А между тем чувство, овладевшее толпой, вовсе не было неприязнью к молодому римлянину: зрителей охватил своего рода суеверный страх. Эта сверхъестественная сила в сочетании с нежной молодостью заставляла вспомнить чудесные подвиги героических эпох; у каждого с уст готовы были сорваться имена Тесея и Пирифоя, и, хотя никто не выразил свою мысль вслух, все почти поверили, что видят перед собой полубога. А почтительное поведение римского атлета, заранее признавшего себя побежденным, публичное самоуничижение раба перед хозяином укрепили эту веру. И потому, когда победитель покинул цирк, одной рукой опираясь на руку Амикла, другую уронив на плечо Спора, толпа зрителей шла за ним до самых дверей — тесная, любопытствующая толпа, но в то же время столь тихая и боязливая, что всякому это напомнило бы скорее похороны, чем триумф победителя.
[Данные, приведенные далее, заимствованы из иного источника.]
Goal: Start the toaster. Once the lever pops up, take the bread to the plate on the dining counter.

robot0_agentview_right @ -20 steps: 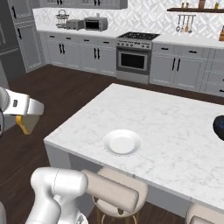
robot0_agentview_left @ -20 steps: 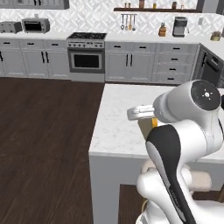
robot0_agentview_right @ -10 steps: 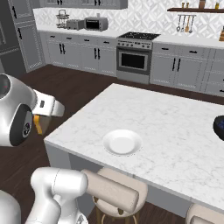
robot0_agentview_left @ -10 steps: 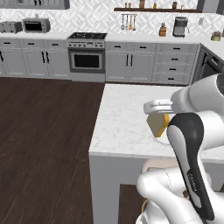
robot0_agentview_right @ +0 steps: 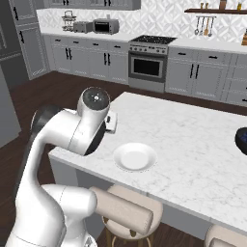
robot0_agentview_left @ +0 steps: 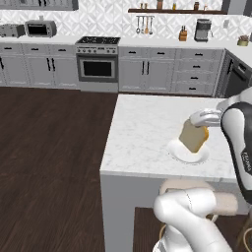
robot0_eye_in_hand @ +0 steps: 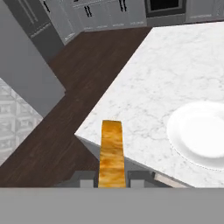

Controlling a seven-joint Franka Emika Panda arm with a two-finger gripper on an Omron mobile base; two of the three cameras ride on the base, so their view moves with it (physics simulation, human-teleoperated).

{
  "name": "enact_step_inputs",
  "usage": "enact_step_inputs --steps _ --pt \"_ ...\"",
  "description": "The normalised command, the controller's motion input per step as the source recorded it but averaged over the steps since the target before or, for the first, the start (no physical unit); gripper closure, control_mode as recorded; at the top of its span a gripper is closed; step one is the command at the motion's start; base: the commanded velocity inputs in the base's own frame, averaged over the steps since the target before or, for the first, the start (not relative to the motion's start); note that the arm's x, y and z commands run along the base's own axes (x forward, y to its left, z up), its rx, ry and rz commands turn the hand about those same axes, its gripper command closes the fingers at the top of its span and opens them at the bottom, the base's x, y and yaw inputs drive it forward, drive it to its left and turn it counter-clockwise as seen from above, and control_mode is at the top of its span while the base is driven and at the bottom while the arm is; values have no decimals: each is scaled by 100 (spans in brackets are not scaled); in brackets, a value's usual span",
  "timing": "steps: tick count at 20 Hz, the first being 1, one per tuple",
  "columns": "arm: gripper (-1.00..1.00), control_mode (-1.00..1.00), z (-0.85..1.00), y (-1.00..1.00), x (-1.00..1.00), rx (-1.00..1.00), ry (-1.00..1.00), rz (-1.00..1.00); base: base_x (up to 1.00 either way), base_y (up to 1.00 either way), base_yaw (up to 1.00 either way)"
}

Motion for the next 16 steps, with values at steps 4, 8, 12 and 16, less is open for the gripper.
enact_step_inputs --steps 4,8,12,16 --pt "100 -100 -57 -77 58 11 12 17 0 0 0" --pt "100 -100 -50 -51 95 10 12 11 0 0 0" --pt "100 -100 -79 -33 87 5 12 3 0 0 0" --pt "100 -100 -73 -27 69 1 6 1 0 0 0"
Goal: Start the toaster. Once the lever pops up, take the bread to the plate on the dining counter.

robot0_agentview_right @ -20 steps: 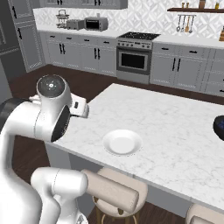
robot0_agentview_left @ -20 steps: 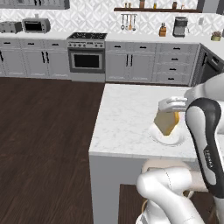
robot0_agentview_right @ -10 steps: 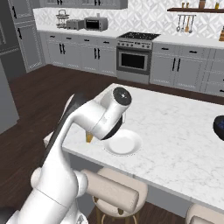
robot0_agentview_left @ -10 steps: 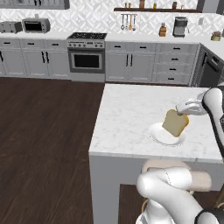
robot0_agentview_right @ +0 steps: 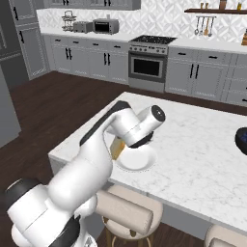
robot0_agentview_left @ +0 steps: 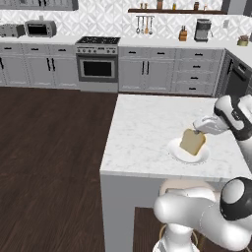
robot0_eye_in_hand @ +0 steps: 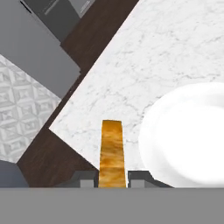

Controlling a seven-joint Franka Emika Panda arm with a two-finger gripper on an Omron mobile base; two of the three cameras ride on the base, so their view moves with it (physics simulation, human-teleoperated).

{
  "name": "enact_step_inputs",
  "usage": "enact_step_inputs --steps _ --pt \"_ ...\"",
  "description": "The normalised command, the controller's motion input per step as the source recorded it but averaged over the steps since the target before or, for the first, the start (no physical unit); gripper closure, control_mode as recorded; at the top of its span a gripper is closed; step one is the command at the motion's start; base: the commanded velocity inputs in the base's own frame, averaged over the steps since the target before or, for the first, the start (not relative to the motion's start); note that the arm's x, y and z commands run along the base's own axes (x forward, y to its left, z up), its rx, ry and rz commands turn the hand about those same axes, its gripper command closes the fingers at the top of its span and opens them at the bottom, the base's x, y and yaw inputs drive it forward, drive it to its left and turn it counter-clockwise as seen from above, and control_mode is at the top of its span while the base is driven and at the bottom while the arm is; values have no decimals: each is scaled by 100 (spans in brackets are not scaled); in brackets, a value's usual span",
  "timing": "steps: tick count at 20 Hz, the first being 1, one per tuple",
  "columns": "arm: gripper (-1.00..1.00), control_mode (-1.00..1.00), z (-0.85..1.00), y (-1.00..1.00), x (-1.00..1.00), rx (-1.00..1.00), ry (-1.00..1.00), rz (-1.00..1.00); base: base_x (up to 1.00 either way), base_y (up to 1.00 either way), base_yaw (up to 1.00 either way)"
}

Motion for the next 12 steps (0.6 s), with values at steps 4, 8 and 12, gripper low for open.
enact_step_inputs --steps 4,8,12 --pt "100 -100 -51 -24 57 0 3 0 0 0 0" --pt "100 -100 -45 -12 21 0 0 0 0 0 0" --pt "100 -100 -18 -15 7 0 0 0 0 0 0"
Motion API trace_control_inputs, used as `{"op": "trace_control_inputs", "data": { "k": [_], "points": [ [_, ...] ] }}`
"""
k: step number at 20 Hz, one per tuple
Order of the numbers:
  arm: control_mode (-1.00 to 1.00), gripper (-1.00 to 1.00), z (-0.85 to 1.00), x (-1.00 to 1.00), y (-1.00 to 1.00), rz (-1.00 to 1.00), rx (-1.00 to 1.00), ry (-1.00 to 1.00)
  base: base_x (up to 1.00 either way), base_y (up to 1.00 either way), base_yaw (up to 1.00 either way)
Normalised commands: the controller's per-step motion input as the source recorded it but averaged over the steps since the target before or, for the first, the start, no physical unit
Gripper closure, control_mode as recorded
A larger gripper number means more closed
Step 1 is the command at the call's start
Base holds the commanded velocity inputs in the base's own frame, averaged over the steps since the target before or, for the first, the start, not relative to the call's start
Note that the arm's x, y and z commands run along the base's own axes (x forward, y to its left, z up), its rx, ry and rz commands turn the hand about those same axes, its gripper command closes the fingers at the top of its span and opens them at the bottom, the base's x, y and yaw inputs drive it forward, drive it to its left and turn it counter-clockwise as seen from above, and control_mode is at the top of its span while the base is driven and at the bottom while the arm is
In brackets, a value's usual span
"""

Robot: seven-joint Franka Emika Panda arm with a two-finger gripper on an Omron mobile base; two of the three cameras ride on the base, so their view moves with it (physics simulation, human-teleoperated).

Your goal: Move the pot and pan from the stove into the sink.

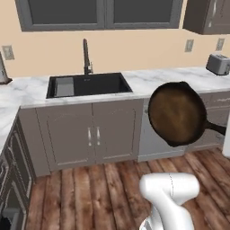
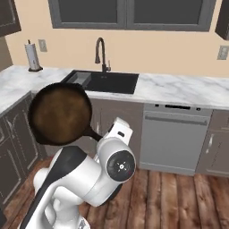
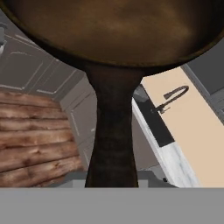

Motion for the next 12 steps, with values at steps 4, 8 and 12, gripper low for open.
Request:
{"op": "trace_control_inputs", "data": {
  "k": [4,8,12],
  "points": [
    [1.00,1.00,0.00,0.00,0.00,0.00,0.00,0.00,-0.01,0.13,-0.16],
    [1.00,1.00,0.00,0.00,0.00,0.00,0.00,0.00,0.00,0.00,0.00],
    [1.00,1.00,0.00,0.00,0.00,0.00,0.00,0.00,0.37,0.12,-0.02]
  ]
}}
Девушки и женщины, коим не дозволялось присутствовать на состязаниях, с ветвями лавра в руках ожидали победителя у городских ворот. Напрасно взгляд Луция искал Актею: стыдливость ли, страх ли были тут причиной, но ее не было среди подруг. Тогда он ускорил шаг, надеясь, что юная коринфянка ждет его у двери, открытой ею перед ним накануне; он перешел площадь, которую переходил с нею, и свернул на улицу, по которой она вела его вчера; но на гостеприимной двери не было ни венка, ни цветочной гирлянды. Луций, поспешно переступив порог, бросился в вестибюл, опередив старика; вестибул был пуст, но через открытую дверь в сад он увидел Актею, коленопреклоненную перед статуей Дианы, столь же бледную и неподвижную, как мрамор, который она обнимала. Он тихонько подошел к ней сзади и возложил ей на голову свой венок победителя. Актея вскрикнула, живо обернулась к Луцию, и горящий страстью горделивый взор римлянина еще более красноречиво, чем скатившийся к ногам венок, возвестил ей, что ее гость завевал первую из трех наград, которые намеревался оспаривать у Греции.